EXERCISE: Below are entries; tally how many lines hold the string "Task" and answer with only that figure.

EXERCISE DATA:
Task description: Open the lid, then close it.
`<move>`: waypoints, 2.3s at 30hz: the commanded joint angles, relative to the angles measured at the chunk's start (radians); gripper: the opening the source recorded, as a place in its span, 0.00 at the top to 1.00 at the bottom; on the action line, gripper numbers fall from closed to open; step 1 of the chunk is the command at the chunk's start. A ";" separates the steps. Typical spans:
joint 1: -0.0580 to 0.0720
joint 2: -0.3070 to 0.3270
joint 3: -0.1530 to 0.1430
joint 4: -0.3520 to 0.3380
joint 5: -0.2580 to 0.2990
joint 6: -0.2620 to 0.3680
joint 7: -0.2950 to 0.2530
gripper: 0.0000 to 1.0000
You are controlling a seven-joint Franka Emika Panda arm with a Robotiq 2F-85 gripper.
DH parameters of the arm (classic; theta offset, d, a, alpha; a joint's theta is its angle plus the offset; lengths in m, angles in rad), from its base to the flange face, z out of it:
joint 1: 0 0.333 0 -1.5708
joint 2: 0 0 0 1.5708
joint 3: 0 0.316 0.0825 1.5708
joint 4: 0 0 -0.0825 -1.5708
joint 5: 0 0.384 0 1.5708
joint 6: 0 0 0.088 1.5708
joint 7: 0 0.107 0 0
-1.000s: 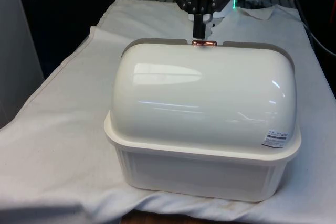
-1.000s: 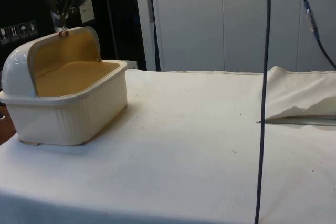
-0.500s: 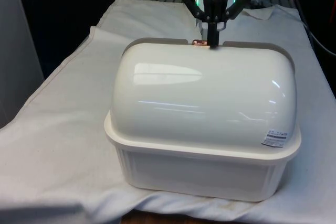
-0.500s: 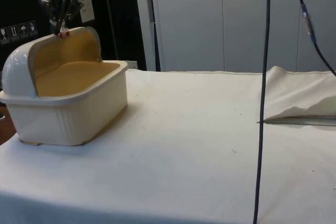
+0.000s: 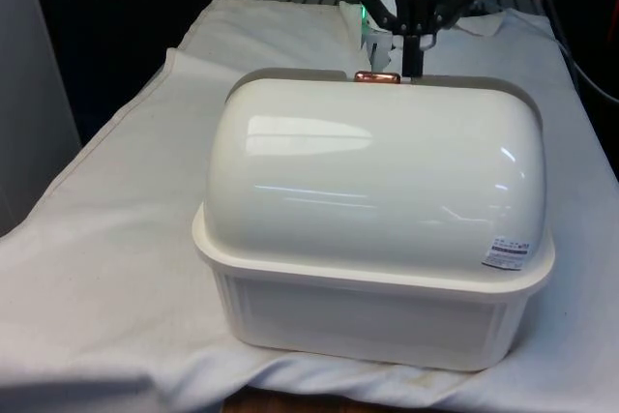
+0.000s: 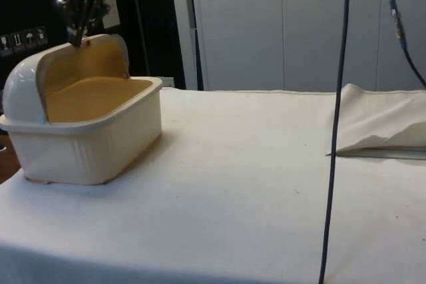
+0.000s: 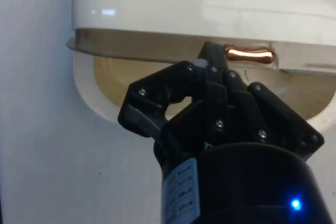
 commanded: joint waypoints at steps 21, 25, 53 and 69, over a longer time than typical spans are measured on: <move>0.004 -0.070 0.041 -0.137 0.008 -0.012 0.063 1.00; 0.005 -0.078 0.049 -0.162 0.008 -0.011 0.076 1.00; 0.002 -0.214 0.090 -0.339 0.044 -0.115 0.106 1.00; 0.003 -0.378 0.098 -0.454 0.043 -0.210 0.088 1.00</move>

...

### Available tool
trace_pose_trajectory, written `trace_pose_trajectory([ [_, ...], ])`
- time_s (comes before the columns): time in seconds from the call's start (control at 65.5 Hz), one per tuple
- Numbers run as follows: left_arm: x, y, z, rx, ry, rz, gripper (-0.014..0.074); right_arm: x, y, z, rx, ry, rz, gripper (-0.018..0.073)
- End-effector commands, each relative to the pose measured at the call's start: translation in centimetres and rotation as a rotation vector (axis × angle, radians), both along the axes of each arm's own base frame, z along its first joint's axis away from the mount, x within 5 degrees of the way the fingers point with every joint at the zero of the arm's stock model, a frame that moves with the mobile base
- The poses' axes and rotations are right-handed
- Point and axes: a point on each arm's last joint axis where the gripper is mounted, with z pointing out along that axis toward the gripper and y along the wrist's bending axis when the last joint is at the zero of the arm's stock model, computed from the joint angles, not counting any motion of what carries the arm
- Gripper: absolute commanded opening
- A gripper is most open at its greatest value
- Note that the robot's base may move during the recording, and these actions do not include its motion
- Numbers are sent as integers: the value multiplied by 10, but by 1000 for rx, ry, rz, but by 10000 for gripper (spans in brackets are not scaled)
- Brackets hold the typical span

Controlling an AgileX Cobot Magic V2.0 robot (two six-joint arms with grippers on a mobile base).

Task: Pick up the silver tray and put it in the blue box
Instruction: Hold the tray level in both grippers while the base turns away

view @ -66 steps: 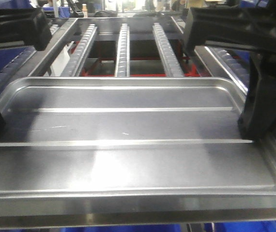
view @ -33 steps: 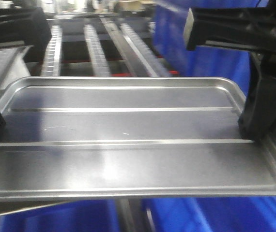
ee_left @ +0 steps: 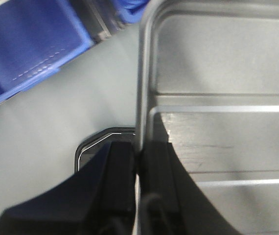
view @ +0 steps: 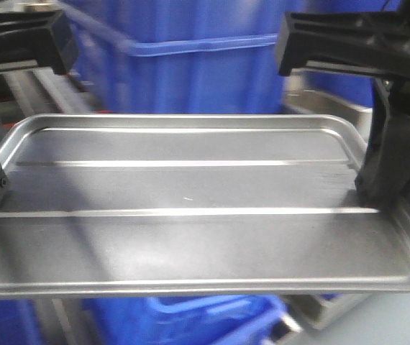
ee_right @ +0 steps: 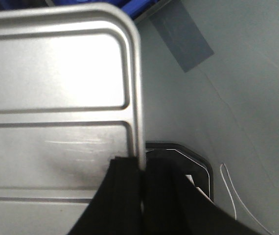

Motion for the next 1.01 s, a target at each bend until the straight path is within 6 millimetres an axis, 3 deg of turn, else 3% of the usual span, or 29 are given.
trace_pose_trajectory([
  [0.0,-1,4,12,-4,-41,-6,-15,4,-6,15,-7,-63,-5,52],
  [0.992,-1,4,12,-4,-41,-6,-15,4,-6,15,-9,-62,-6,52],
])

RESULT OF THE EXERCISE: 2